|
Page 1 of 2
Introduction
The SC conference is always a lot of fun because there are so many
cool new things at the show, you get to see people that you have only
emailed, you get to see old friends, and you get to "geek out"
without too much grief from your family. This year's show was no
exception. It was the largest SC conference ever and had lots of new
announcements and even included a large presence from Microsoft. Of course, Cluster Monkey has already commented about
this turn of events.
This year's SC was a good show. I didn't get to any of the
presentations, but I did try to see as much of the show floor as I
could. So I want to share with you what I saw and what I learned in
talking with the various vendors. However the show floor was huge so
I may have to rely on press releases to get me over the hump.

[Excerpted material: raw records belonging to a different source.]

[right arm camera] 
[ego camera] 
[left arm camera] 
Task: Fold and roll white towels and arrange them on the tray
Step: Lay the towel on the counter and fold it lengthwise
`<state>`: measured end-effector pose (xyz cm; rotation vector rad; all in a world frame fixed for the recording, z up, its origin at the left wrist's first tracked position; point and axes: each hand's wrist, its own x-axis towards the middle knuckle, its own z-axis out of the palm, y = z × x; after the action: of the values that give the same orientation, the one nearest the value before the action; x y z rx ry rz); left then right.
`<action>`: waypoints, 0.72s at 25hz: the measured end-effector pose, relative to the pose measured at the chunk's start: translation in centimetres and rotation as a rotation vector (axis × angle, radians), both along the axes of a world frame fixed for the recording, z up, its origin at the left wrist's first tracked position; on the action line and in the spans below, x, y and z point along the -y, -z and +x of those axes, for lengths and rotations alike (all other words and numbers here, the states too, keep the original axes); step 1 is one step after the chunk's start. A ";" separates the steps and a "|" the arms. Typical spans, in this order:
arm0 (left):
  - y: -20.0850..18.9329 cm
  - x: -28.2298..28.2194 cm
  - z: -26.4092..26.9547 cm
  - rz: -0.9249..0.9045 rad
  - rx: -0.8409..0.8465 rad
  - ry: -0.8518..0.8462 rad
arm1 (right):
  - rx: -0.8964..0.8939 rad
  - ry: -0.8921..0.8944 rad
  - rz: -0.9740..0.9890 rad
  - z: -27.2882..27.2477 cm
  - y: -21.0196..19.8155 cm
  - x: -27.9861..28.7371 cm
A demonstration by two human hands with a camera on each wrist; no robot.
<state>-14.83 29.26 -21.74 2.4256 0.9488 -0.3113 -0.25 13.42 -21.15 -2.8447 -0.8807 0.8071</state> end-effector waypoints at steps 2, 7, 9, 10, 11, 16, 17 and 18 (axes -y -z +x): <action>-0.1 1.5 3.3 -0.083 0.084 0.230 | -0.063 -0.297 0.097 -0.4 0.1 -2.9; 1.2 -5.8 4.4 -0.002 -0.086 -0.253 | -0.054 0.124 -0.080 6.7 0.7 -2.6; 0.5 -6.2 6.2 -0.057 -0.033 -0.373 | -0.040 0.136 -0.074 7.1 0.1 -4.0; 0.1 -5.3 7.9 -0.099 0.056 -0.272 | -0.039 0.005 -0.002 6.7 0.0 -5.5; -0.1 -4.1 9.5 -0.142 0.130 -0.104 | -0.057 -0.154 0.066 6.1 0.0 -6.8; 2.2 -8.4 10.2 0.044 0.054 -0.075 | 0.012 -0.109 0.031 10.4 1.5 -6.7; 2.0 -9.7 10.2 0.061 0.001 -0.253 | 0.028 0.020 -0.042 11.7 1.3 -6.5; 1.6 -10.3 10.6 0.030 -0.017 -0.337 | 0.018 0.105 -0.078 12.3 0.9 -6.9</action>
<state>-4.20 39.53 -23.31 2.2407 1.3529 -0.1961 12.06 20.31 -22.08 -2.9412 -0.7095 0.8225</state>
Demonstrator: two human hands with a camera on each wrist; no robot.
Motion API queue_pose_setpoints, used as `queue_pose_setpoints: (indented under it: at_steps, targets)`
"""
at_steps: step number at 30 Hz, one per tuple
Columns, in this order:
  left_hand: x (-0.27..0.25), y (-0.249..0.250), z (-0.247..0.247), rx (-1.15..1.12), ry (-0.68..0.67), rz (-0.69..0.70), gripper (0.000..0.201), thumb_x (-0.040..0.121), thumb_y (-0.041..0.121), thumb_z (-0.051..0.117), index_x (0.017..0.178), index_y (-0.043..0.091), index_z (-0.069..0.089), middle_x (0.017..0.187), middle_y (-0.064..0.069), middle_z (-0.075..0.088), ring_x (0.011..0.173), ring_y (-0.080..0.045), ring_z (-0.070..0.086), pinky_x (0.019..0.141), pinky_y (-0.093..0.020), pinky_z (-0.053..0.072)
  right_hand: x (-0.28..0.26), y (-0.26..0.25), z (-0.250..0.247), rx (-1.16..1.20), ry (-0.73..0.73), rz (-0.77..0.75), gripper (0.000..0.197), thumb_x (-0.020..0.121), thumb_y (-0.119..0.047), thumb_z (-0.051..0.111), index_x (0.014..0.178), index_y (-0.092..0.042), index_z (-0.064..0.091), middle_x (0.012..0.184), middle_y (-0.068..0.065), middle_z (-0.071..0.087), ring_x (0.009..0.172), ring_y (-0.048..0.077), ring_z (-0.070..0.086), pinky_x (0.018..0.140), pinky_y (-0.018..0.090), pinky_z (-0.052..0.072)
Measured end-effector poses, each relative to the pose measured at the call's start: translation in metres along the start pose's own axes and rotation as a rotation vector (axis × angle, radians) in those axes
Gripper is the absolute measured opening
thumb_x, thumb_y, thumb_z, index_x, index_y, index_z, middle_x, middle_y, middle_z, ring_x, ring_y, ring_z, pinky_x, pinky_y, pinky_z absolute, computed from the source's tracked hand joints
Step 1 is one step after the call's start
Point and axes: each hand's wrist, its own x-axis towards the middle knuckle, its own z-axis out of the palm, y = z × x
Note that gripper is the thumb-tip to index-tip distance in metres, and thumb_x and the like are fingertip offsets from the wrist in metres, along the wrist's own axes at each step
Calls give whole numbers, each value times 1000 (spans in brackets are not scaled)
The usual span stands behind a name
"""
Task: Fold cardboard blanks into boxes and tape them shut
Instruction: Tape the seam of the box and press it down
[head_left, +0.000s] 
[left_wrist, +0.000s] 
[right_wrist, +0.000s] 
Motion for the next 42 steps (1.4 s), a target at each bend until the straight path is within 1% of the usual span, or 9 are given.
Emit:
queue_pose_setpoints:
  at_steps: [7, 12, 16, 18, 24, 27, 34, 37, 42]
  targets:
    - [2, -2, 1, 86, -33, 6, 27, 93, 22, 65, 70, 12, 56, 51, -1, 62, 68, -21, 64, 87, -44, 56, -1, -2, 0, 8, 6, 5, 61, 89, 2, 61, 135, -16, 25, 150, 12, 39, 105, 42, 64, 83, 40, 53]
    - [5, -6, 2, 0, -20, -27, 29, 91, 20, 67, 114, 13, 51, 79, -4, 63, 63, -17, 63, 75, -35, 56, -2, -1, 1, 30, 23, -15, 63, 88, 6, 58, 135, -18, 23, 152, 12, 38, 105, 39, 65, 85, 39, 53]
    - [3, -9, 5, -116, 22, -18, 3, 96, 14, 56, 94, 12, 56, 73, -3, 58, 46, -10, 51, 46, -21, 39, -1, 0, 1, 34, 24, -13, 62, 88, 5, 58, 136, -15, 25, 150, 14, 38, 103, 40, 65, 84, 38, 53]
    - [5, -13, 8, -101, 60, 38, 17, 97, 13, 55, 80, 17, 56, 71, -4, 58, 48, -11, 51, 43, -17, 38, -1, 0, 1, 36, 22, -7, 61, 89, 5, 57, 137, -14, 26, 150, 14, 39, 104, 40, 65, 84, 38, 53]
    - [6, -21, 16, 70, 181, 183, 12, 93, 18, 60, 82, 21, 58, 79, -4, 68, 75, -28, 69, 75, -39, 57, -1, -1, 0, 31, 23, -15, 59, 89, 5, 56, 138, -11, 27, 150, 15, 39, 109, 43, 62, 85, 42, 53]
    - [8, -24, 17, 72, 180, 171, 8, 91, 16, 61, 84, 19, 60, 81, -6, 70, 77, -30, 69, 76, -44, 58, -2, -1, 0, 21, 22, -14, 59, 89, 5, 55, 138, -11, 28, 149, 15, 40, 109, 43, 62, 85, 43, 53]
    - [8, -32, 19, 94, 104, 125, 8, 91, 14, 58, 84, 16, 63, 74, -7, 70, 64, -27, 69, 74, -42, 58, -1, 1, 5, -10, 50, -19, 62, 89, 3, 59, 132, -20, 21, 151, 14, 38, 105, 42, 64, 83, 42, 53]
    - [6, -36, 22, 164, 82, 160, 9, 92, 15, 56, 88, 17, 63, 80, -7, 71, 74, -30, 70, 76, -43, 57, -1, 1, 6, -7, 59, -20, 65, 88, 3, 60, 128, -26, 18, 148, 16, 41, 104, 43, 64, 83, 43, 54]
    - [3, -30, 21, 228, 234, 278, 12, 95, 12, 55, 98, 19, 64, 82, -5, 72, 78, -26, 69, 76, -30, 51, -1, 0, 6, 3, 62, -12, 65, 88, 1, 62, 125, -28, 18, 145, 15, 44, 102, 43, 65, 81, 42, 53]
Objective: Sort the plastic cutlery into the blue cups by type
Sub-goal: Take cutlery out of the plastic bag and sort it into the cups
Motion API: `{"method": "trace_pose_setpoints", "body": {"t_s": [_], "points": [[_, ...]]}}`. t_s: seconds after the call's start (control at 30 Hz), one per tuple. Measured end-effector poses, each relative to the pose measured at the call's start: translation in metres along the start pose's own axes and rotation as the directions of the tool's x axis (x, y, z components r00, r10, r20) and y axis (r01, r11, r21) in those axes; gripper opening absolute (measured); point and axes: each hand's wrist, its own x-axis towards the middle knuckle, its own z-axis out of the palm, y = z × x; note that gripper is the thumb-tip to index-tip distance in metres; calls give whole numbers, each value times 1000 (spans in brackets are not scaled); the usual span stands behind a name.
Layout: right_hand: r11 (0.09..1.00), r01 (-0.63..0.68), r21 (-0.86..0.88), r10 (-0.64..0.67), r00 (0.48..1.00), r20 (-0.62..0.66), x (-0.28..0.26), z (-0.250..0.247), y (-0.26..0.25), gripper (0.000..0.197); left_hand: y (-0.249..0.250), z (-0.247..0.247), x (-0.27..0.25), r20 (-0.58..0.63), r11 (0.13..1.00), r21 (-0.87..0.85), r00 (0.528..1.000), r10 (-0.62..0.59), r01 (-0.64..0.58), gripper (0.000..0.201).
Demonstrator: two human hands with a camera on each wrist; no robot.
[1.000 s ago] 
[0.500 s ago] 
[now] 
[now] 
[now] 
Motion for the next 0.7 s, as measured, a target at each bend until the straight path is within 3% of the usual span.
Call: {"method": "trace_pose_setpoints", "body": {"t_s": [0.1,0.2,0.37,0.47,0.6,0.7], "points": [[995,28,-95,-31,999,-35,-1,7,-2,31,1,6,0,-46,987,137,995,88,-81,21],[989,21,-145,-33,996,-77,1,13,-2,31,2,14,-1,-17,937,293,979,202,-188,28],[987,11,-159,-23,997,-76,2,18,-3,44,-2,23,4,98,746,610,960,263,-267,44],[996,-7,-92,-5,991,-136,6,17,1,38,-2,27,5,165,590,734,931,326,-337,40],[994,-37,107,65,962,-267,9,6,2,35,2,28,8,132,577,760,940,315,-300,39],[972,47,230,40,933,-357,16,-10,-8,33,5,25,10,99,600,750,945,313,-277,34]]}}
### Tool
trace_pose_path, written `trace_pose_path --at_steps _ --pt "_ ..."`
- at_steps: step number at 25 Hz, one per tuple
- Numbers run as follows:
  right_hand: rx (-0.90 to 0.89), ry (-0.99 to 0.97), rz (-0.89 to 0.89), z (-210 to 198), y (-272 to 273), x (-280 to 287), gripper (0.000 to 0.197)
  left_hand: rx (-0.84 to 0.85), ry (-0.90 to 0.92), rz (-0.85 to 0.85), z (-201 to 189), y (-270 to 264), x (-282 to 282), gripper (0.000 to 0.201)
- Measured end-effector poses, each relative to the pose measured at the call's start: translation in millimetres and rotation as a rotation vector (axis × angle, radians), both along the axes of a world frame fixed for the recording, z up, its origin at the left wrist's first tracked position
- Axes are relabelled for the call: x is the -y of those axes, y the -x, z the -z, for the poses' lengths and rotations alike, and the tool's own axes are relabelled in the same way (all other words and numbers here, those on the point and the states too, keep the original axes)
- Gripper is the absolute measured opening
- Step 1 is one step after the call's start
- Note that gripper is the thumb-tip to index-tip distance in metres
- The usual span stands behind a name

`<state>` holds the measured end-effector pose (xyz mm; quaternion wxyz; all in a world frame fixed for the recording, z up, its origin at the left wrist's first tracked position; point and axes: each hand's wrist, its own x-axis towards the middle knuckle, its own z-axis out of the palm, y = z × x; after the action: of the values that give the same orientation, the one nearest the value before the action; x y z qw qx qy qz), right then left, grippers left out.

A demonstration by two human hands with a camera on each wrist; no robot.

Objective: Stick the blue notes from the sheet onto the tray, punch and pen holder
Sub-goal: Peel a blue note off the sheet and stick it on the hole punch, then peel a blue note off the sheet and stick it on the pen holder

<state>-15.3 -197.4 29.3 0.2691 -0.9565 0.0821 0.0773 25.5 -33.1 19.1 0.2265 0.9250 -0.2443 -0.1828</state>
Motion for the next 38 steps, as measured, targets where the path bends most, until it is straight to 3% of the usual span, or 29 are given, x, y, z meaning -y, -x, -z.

In addition to this summary, which is by no means a complete synopsis of the show, check out Joe Lanman's Blog as well.
SC05 - Location, Location, Location
This year's SC Conference was at the Washington State Convention
and Trade Center in Seattle Washington. It was a great location for
the conference although the exhibition hall had to be split into two
parts to accommodate all of the vendors. However I may be a little
prejudice since I used to live in Seattle.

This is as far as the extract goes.